— Instructions for the task —
Lines outside the range are not wanted. Give again exactly the lines between the line holding "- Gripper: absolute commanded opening" and the line holding "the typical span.", inclusive, from the listing below.

"""

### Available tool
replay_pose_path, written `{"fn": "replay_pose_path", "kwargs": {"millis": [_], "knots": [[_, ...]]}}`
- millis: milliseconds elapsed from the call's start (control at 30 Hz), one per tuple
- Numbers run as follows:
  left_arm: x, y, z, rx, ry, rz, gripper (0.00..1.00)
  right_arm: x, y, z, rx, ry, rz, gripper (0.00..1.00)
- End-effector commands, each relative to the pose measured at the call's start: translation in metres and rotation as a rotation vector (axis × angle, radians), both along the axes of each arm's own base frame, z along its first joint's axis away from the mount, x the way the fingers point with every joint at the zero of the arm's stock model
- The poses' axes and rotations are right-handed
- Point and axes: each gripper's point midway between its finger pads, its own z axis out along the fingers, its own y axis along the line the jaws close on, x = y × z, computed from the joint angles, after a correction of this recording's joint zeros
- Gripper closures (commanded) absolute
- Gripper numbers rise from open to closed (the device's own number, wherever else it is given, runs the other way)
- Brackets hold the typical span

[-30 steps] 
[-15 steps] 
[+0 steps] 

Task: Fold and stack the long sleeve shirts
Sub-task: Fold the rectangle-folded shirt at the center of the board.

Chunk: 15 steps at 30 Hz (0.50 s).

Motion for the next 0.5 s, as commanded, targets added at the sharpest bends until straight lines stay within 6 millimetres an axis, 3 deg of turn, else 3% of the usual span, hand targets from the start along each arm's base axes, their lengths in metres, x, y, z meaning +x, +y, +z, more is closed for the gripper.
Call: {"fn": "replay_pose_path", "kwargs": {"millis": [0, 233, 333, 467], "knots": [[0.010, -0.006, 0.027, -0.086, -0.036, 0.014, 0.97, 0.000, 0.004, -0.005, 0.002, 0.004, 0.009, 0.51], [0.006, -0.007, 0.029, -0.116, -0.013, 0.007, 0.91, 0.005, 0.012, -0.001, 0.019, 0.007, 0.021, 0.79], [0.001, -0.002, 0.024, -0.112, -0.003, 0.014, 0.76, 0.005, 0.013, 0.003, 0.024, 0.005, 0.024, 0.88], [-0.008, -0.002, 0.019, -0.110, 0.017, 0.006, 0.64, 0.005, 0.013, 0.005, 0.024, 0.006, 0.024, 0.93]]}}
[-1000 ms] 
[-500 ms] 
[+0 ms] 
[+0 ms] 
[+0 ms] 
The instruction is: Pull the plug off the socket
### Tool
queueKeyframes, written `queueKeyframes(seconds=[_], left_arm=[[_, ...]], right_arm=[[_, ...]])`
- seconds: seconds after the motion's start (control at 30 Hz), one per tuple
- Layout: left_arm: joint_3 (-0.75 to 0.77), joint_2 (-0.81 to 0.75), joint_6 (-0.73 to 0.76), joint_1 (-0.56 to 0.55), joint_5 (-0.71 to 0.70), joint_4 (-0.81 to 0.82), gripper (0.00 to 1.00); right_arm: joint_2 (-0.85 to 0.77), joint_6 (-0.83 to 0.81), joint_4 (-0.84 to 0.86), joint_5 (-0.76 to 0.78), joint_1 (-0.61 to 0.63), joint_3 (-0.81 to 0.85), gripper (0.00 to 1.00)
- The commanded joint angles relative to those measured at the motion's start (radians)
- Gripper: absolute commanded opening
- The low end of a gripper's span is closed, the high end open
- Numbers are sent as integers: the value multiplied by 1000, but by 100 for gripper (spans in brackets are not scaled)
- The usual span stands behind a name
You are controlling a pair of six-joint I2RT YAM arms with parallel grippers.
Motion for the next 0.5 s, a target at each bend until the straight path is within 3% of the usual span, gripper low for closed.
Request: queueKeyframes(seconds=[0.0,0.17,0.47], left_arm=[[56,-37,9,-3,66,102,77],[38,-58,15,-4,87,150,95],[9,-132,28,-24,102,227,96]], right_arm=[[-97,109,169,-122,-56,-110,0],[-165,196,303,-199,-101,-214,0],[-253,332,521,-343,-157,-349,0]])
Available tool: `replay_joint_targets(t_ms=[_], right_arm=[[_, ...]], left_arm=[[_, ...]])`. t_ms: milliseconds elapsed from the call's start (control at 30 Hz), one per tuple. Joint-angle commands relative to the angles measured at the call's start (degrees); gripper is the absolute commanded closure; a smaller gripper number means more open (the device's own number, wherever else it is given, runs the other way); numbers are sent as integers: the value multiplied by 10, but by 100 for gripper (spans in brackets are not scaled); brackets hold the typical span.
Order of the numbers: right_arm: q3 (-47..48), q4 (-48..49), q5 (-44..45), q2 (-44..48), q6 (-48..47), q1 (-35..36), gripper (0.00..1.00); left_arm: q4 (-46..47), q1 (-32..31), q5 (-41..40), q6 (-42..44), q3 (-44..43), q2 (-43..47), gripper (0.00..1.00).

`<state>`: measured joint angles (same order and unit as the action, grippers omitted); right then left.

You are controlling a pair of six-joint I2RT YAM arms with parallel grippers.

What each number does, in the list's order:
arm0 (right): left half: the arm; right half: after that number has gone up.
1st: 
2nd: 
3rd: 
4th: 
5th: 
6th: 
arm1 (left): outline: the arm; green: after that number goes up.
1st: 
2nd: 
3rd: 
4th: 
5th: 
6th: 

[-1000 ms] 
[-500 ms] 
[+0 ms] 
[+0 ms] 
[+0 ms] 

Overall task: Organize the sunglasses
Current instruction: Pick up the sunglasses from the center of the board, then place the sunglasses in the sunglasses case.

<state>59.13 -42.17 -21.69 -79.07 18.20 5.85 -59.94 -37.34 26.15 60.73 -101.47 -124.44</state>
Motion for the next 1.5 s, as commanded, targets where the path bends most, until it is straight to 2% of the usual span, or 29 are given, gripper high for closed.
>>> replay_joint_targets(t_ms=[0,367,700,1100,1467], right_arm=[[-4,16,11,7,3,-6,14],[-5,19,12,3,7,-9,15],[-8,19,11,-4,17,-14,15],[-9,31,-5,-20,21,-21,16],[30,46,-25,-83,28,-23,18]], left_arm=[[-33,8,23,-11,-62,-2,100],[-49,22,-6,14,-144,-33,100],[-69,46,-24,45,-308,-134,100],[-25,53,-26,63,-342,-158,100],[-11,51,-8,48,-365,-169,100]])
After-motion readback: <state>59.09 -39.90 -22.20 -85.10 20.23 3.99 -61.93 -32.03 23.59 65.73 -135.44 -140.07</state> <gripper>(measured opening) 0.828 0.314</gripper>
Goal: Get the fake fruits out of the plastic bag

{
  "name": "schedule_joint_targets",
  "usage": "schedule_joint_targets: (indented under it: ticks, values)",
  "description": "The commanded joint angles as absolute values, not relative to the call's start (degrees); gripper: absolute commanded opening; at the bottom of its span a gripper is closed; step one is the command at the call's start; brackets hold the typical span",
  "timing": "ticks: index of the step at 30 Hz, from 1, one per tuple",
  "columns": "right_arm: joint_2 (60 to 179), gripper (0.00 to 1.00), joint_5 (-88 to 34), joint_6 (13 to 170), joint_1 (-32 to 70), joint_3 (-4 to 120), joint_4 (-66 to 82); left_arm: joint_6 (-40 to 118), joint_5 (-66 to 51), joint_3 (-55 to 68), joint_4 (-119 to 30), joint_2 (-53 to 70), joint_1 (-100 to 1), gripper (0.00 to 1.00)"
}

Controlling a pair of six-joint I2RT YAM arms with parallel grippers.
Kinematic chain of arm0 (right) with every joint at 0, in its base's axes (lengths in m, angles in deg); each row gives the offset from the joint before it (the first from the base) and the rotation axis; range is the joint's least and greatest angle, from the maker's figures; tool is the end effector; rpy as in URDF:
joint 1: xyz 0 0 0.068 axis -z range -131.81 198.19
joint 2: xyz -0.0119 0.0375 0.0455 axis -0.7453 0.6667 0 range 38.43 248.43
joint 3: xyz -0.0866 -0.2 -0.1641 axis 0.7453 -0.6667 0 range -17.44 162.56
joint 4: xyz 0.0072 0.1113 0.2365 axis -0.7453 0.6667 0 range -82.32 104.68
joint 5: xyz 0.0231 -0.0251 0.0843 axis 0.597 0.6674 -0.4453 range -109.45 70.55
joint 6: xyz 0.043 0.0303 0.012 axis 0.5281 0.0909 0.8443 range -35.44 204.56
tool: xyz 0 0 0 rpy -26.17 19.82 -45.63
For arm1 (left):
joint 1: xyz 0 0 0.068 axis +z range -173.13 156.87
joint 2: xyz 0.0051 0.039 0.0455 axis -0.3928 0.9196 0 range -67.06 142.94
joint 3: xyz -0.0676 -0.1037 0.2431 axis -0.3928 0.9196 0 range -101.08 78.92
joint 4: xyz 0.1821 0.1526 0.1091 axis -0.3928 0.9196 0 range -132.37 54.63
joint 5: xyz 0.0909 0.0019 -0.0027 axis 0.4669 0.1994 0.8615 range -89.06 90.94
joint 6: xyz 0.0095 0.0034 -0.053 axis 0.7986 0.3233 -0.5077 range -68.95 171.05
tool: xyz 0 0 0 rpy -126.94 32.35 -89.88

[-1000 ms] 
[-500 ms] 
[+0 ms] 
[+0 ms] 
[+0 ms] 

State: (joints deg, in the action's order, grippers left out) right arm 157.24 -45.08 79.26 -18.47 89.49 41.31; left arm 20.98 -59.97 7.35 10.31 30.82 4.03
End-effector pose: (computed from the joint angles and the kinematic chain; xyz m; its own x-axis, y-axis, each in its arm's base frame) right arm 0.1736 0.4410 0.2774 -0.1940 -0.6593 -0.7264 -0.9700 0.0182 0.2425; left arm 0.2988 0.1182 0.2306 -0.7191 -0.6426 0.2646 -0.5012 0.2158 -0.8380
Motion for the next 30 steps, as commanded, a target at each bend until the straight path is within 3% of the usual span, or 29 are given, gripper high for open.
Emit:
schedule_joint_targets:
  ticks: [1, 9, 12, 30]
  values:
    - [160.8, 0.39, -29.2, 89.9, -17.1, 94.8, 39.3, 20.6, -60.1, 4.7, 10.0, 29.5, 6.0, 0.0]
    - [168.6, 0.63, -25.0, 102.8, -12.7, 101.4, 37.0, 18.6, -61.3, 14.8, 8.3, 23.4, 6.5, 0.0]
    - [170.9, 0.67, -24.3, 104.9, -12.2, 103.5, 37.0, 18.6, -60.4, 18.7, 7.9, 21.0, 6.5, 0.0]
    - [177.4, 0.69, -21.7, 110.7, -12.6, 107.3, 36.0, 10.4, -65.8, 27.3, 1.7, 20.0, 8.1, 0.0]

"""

— Response for this exercise —
- Gripper: absolute commanded opening
- The low end of a gripper's span is closed, the high end open
- Numbers are sent as integers: the value multiplied by 1000, but by 100 for gripper (spans in brackets are not scaled)
- The usual span stands behind a name
You are controlling a pair of six-joint I2RT YAM arms with parallel grippers.
Motion for the next 0.5 s, a target at each bend until the straight path is within 3% of the usual span, gripper low for closed.
Request: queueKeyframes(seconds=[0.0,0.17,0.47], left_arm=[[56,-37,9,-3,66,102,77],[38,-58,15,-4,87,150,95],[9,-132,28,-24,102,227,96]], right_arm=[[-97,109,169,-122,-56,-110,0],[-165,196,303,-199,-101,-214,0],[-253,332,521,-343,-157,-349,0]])
Available tool: `replay_joint_targets(t_ms=[_], right_arm=[[_, ...]], left_arm=[[_, ...]])`. t_ms: milliseconds elapsed from the call's start (control at 30 Hz), one per tuple. Joint-angle commands relative to the angles measured at the call's start (degrees); gripper is the absolute commanded closure; a smaller gripper number means more open (the device's own number, wherever else it is given, runs the other way); numbers are sent as integers: the value multiplied by 10, but by 100 for gripper (spans in brackets are not scaled); brackets hold the typical span.

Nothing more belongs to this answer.